Anxiety fucking blows
So with all the absolute shit that is going on in the country from this immigration imprisonment bull shit to people being harassed on social media, I can’t express to you how much I want to be out there ending the hate and dysfunction. I want to make a difference. But no the moment I dip my toe in that pool all the red lights start going of in my head. I start freaking out that nothing I will do makes a difference, no one will listen, I will put all this effort into trying to make a difference and nothing will happen. No one will listen to me I’m just another white girl...
THEN when I’m like “shut up no matter what I do it helps!”...and oh boy I wish that would work but then my anxiety is like “oh okay then fine, people will notice and then you will be in danger, they will call you names, people will fucking kill or rape you if you try, not to mention if you try you will become homeless because you won’t be able to fucking focus on your own life. But also not doing anything makes you a selfish bitch! Stop making excuses!”

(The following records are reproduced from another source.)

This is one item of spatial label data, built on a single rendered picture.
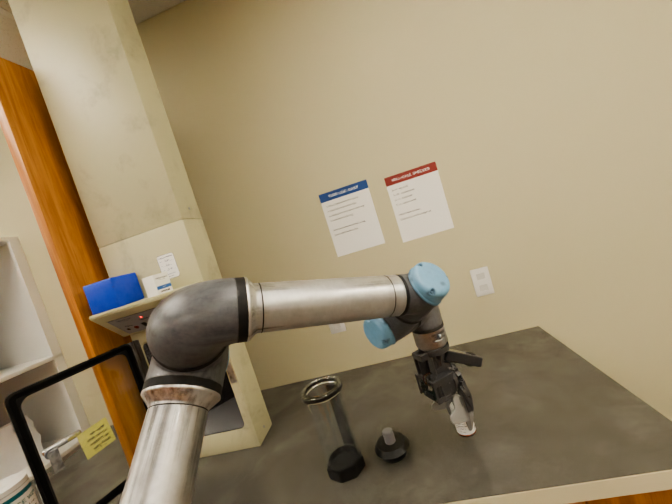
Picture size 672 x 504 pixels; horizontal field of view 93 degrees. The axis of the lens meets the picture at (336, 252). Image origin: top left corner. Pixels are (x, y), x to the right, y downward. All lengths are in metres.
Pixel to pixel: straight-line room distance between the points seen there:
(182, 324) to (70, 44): 1.10
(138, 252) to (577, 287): 1.60
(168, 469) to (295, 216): 1.06
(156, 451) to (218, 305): 0.21
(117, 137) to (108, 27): 0.32
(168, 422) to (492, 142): 1.32
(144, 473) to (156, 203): 0.80
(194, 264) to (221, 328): 0.65
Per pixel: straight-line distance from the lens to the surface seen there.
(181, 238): 1.11
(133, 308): 1.10
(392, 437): 0.95
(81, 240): 1.34
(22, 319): 2.32
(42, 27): 1.50
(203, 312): 0.46
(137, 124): 1.21
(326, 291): 0.50
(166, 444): 0.54
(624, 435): 0.99
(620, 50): 1.68
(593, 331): 1.64
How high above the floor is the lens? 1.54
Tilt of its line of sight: 4 degrees down
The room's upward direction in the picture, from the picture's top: 17 degrees counter-clockwise
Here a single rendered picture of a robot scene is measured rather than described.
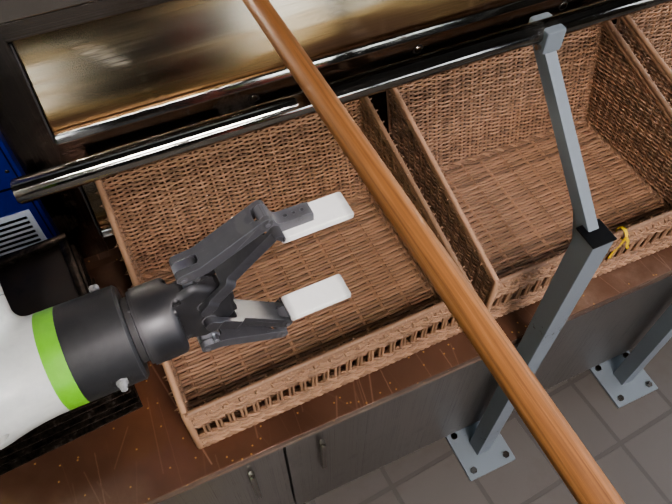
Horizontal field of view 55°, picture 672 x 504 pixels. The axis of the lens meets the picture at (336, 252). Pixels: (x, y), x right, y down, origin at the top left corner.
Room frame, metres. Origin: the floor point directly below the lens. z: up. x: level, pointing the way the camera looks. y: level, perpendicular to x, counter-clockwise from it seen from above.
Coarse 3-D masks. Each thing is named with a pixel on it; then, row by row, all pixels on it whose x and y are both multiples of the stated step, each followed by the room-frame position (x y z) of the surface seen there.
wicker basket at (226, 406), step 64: (320, 128) 0.97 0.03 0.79; (384, 128) 0.93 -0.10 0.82; (192, 192) 0.83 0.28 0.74; (256, 192) 0.88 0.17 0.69; (128, 256) 0.63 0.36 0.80; (320, 256) 0.78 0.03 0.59; (384, 256) 0.78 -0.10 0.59; (320, 320) 0.63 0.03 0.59; (384, 320) 0.63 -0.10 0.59; (448, 320) 0.63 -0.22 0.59; (192, 384) 0.49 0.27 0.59; (256, 384) 0.43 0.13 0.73; (320, 384) 0.47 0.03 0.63
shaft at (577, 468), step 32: (256, 0) 0.76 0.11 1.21; (288, 32) 0.70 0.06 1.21; (288, 64) 0.65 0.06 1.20; (320, 96) 0.58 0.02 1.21; (352, 128) 0.52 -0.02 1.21; (352, 160) 0.49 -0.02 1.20; (384, 192) 0.43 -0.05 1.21; (416, 224) 0.39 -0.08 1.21; (416, 256) 0.36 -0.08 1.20; (448, 256) 0.35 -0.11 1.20; (448, 288) 0.32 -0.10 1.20; (480, 320) 0.28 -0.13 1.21; (480, 352) 0.26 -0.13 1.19; (512, 352) 0.25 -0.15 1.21; (512, 384) 0.22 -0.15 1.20; (544, 416) 0.19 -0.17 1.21; (544, 448) 0.17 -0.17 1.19; (576, 448) 0.17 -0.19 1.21; (576, 480) 0.14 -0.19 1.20; (608, 480) 0.14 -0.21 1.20
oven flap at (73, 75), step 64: (192, 0) 0.95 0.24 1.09; (320, 0) 1.03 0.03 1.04; (384, 0) 1.07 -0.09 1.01; (448, 0) 1.12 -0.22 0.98; (512, 0) 1.16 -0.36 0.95; (64, 64) 0.84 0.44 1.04; (128, 64) 0.88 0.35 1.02; (192, 64) 0.91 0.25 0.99; (256, 64) 0.95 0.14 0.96; (320, 64) 0.97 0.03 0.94; (64, 128) 0.80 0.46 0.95
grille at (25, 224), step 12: (12, 216) 0.73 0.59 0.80; (24, 216) 0.73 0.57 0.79; (0, 228) 0.71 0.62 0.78; (12, 228) 0.72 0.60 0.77; (24, 228) 0.73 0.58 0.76; (36, 228) 0.74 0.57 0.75; (0, 240) 0.71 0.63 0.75; (12, 240) 0.72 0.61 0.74; (24, 240) 0.72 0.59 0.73; (36, 240) 0.73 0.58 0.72; (0, 252) 0.70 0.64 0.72; (12, 252) 0.71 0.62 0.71
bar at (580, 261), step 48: (624, 0) 0.82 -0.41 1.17; (480, 48) 0.71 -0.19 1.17; (288, 96) 0.61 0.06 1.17; (144, 144) 0.53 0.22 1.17; (192, 144) 0.54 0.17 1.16; (576, 144) 0.66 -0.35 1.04; (48, 192) 0.47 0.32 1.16; (576, 192) 0.62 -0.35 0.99; (576, 240) 0.57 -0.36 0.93; (576, 288) 0.55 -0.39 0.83; (528, 336) 0.57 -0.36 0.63; (624, 384) 0.75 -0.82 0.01; (480, 432) 0.57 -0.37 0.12
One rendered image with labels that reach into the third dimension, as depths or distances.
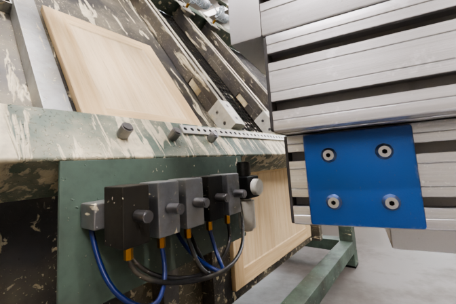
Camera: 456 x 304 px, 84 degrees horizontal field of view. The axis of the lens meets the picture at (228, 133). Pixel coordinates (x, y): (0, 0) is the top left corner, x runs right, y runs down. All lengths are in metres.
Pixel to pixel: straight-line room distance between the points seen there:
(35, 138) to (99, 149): 0.10
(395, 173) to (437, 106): 0.07
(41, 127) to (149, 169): 0.20
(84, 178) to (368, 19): 0.45
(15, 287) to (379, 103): 0.75
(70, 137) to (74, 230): 0.15
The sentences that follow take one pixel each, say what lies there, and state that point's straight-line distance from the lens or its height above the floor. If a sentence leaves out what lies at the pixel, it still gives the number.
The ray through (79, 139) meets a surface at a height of 0.85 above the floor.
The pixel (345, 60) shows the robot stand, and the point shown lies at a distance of 0.23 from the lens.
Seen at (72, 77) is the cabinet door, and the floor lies 1.01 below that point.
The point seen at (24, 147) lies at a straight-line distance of 0.48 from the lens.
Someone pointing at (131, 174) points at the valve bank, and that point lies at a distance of 0.54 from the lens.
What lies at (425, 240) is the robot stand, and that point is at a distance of 0.37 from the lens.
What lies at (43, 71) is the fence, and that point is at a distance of 0.66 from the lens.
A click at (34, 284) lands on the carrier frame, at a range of 0.79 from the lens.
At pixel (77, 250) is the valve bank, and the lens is 0.51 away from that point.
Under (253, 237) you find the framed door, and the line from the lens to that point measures 1.34.
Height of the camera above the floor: 0.79
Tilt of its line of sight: 7 degrees up
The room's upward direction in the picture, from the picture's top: 4 degrees counter-clockwise
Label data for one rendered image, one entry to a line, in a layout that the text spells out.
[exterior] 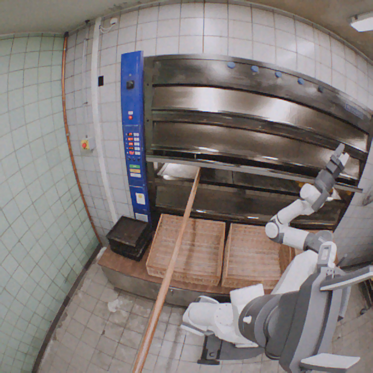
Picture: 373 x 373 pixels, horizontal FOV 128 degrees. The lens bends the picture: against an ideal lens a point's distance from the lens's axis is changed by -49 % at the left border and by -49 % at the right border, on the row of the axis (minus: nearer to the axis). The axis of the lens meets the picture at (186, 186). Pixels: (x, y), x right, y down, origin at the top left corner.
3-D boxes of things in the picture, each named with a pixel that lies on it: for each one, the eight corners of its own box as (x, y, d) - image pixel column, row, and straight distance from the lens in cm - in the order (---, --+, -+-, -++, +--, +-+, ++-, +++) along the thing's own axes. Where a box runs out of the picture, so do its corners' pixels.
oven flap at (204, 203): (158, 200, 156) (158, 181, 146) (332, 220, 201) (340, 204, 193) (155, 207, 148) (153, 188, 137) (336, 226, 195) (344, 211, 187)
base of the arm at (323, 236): (314, 246, 95) (333, 250, 93) (304, 267, 89) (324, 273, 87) (313, 227, 83) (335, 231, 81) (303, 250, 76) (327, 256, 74)
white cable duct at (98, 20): (119, 238, 214) (97, 18, 167) (123, 239, 211) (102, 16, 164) (118, 239, 213) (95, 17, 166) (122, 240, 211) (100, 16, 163)
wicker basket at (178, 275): (162, 234, 172) (160, 212, 153) (220, 242, 169) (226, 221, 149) (147, 275, 146) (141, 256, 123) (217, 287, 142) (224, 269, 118)
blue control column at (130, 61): (178, 183, 360) (181, 74, 311) (186, 184, 358) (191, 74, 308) (144, 261, 224) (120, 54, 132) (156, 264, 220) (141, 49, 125)
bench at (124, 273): (131, 255, 232) (122, 223, 190) (309, 273, 266) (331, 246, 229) (114, 290, 211) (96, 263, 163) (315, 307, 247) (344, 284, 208)
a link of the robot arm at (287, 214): (298, 200, 89) (272, 217, 99) (288, 203, 80) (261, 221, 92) (307, 218, 89) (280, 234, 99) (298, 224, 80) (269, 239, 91)
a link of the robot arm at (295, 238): (277, 235, 103) (310, 245, 94) (263, 242, 93) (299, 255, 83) (278, 215, 99) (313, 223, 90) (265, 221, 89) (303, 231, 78)
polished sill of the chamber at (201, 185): (157, 178, 145) (157, 174, 143) (341, 203, 193) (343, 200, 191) (154, 182, 140) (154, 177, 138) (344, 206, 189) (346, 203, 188)

And I’m sitting here in tears torn between helping the world and my own mental health. And fucking when I think of taking care of myself I hear the voices of the internet saying “selfish bitch! Other people are suffering and need your help, yet you are not helping them and have the audacity to want to make your life good and stress free?! You are what is wrong in the world you white bitch! Haha anxiety is just a fucking thing you kind of people made up to excuse your inaction!”
But like literally I don’t have the will power or the ground beneath my feet to do anything that makes the difference that is needed. I’m drowning in my guilt of inaction yet I know I will loose myself and crash and burn if I do anything substancal.